TASK TO CARRY OUT
Look in the data below for the line that has "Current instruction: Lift", then print exactly every line from there through the line that has "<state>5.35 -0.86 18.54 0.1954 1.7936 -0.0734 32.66", leaving pictures out.

EXTRACTED RECORDS
--
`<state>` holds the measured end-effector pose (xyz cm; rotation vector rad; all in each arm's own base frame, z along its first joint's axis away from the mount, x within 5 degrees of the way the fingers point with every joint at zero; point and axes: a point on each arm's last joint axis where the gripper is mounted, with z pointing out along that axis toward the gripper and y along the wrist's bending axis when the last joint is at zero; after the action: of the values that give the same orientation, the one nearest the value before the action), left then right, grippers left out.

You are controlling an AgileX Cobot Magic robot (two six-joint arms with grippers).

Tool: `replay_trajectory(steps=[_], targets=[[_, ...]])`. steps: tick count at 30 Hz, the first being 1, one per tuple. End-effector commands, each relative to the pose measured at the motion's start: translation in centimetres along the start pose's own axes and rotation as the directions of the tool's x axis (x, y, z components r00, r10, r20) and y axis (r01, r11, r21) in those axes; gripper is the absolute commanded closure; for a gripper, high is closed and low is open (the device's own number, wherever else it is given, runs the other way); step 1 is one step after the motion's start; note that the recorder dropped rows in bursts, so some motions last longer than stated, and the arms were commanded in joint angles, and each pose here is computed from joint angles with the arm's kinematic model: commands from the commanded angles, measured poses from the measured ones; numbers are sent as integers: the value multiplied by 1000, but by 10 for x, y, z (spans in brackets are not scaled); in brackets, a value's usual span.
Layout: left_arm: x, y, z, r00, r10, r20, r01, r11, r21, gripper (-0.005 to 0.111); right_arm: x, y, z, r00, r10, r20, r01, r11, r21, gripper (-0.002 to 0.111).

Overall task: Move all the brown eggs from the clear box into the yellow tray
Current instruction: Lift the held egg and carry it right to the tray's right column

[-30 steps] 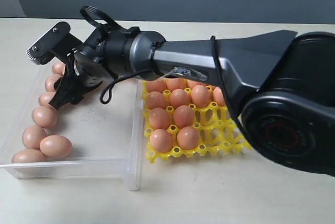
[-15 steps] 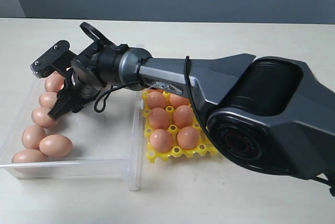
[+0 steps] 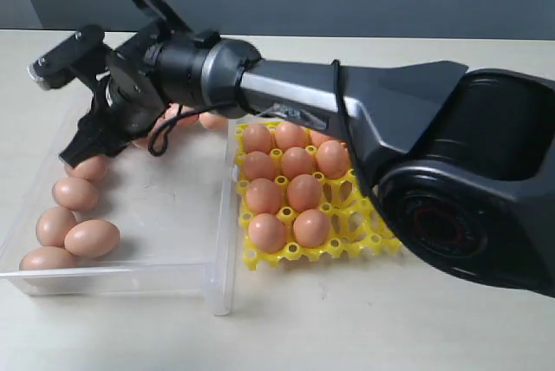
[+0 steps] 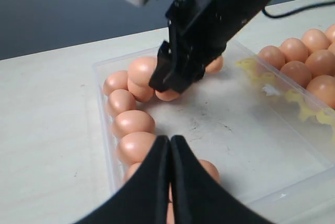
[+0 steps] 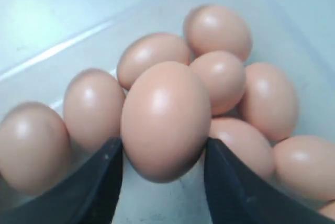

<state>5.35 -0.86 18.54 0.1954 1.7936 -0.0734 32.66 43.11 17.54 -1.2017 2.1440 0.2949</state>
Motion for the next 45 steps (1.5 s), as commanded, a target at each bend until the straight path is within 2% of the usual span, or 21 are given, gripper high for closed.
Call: replay_trajectory(steps=[1, 3, 5, 7, 12, 14, 20, 25, 29, 32, 36, 42, 45], targets=[[0, 0, 0, 1000, -2, 11, 2, 1000, 1, 106, -23, -9, -46, 999, 33, 35, -34, 999, 30, 106], [0, 0, 0, 1000, -2, 11, 2, 1000, 1, 106, -27, -15, -61, 997, 78, 24, -80, 994, 76, 106], [0, 0, 0, 1000, -2, 11, 2, 1000, 1, 106, -27, -26, -82, 993, 109, 41, -115, 975, 190, 106], [0, 0, 0, 1000, -2, 11, 2, 1000, 1, 106, -23, -31, -99, 996, 84, 38, -91, 967, 236, 106], [0, 0, 0, 1000, -2, 11, 2, 1000, 1, 106, -2, -39, -151, 996, 79, 49, -90, 953, 290, 107], [0, 0, 0, 1000, -2, 11, 2, 1000, 1, 106, 18, -52, -185, 982, 151, 116, -180, 936, 302, 107], [0, 0, 0, 1000, -2, 11, 2, 1000, 1, 106, 74, -70, -222, 937, 279, 209, -331, 902, 278, 107], [0, 0, 0, 1000, -2, 11, 2, 1000, 1, 106, 129, -70, -230, 892, 330, 310, -397, 899, 185, 107], [0, 0, 0, 1000, -2, 11, 2, 1000, 1, 106, 178, -71, -229, 854, 424, 302, -478, 868, 132, 107], [0, 0, 0, 1000, -2, 11, 2, 1000, 1, 106, 210, -80, -226, 832, 483, 273, -532, 834, 147, 107], [0, 0, 0, 1000, -2, 11, 2, 1000, 1, 106, 232, -90, -225, 788, 540, 296, -589, 801, 105, 107], [0, 0, 0, 1000, -2, 11, 2, 1000, 1, 106, 246, -94, -226, 770, 512, 382, -559, 829, 14, 107], [0, 0, 0, 1000, -2, 11, 2, 1000, 1, 106, 258, -94, -220, 746, 513, 424, -568, 823, 5, 107]])
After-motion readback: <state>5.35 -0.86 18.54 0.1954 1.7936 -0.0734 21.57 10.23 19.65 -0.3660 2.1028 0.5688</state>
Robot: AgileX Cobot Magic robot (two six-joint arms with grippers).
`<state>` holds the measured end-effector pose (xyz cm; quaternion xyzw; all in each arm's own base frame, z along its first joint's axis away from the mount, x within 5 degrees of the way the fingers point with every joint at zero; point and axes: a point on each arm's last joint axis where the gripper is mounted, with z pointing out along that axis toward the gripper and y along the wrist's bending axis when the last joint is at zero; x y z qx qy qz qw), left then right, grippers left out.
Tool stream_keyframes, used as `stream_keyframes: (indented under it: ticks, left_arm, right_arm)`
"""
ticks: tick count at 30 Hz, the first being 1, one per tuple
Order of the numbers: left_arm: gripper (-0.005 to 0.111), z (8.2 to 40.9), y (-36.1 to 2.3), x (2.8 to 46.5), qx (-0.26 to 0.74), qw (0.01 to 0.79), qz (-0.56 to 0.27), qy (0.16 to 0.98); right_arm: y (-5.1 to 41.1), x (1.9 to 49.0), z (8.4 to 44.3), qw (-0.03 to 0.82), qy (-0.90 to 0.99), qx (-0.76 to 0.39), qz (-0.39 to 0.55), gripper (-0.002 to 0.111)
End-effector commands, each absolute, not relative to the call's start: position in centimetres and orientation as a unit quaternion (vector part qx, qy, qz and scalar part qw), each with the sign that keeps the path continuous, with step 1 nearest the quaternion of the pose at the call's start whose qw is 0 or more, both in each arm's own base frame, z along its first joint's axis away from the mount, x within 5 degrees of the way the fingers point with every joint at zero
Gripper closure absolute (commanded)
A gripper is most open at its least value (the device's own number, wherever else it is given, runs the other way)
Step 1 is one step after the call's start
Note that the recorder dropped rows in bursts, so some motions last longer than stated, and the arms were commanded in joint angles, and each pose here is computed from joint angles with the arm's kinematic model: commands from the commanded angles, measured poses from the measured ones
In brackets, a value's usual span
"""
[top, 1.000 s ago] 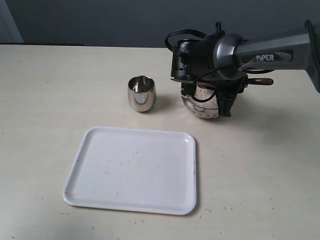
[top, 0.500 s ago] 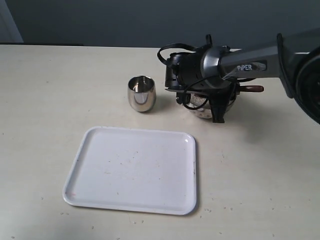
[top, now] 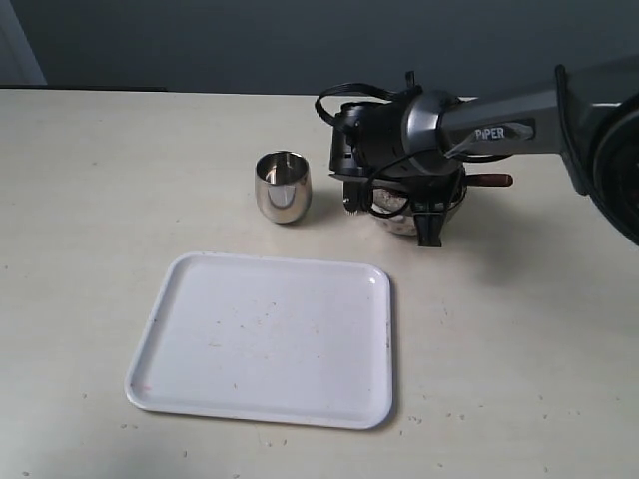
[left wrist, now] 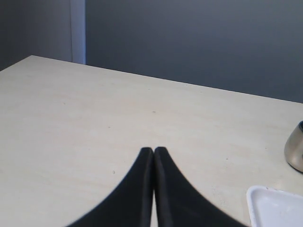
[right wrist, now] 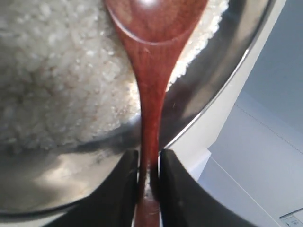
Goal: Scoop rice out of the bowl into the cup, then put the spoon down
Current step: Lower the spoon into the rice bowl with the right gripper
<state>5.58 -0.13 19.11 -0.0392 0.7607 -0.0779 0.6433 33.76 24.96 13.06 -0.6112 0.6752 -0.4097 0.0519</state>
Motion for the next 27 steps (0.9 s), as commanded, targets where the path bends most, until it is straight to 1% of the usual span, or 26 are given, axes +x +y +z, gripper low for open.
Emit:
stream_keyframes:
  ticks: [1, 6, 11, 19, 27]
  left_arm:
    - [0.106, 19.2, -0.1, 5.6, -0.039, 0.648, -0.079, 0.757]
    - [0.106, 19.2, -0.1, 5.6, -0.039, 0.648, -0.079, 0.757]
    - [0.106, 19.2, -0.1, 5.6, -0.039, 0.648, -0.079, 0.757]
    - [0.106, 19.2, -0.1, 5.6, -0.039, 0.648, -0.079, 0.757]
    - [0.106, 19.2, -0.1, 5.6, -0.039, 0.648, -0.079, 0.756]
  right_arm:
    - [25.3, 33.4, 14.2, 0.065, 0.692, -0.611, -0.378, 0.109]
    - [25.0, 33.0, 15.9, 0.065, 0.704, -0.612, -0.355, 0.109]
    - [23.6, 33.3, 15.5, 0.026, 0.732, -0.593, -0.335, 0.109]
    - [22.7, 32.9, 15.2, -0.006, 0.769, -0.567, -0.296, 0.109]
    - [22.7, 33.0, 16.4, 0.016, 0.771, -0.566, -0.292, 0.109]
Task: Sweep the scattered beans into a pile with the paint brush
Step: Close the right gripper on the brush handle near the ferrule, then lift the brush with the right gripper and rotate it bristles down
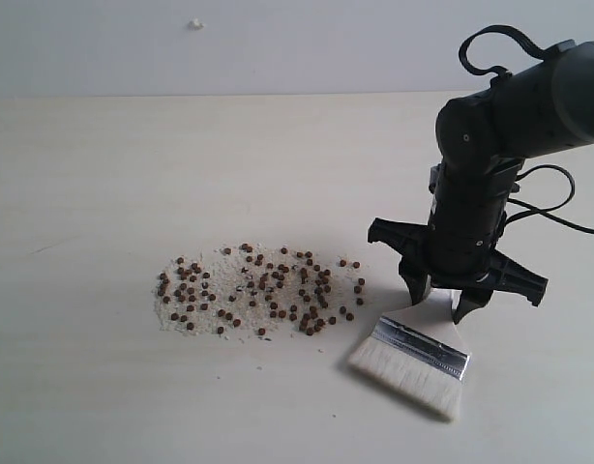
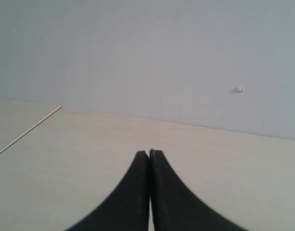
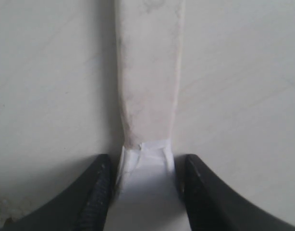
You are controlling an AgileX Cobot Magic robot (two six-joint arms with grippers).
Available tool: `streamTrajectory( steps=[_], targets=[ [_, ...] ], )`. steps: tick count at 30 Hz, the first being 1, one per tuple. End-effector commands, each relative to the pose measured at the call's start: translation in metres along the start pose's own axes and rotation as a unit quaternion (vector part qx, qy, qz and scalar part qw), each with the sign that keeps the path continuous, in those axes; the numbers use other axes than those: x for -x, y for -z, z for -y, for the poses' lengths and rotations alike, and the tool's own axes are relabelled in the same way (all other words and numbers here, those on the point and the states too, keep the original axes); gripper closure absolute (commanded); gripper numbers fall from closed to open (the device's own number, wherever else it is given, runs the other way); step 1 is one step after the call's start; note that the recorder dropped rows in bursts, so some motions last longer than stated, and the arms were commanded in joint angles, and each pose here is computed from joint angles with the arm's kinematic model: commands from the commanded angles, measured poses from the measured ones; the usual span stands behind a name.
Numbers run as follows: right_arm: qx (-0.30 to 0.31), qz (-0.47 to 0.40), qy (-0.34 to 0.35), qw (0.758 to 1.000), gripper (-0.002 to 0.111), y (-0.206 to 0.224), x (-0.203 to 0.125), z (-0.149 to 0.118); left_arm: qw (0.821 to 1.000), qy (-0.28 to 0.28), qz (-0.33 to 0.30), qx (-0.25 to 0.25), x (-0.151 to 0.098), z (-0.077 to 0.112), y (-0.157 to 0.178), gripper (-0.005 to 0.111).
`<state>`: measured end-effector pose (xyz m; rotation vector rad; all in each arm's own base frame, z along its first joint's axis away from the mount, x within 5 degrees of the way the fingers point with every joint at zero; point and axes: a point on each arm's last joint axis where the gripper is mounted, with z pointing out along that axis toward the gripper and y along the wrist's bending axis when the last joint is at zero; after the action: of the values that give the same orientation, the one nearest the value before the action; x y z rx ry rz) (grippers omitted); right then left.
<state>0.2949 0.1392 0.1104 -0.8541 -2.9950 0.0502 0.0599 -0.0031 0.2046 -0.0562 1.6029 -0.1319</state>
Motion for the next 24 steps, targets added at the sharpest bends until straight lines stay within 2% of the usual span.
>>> streamTrajectory(
  steps=[1,12,19,24],
  targets=[
    [0.0,-0.002,0.002,1.0,0.108,-0.004,0.0,0.001,1.0,0.004,0.003,-0.003,-0.001,0.0,0.001,0.107],
    [0.002,-0.003,0.0,1.0,0.108,-0.004,0.0,0.001,1.0,0.004,0.003,-0.003,-0.001,0.0,0.001,0.107],
    [0.05,0.029,0.001,0.998,0.108,-0.004,0.006,-0.008,1.0,0.004,0.003,-0.003,-0.001,0.0,0.001,0.107],
    [0.032,0.055,0.08,0.995,0.108,-0.004,0.01,-0.006,1.0,0.004,0.003,-0.003,-0.001,0.0,0.001,0.107]
  ],
)
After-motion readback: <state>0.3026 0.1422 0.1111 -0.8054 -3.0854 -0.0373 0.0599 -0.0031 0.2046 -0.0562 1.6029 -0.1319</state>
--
TASK RESULT
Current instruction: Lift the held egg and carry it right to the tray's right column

[-30 steps] 
[-15 steps] 
[+0 steps] 
[+0 steps] 
[+0 steps] 

<state>5.35 -0.86 18.54 0.1954 1.7936 -0.0734 32.66 43.11 17.54 -1.2017 2.1440 0.2949</state>

What is written here forms the complete answer.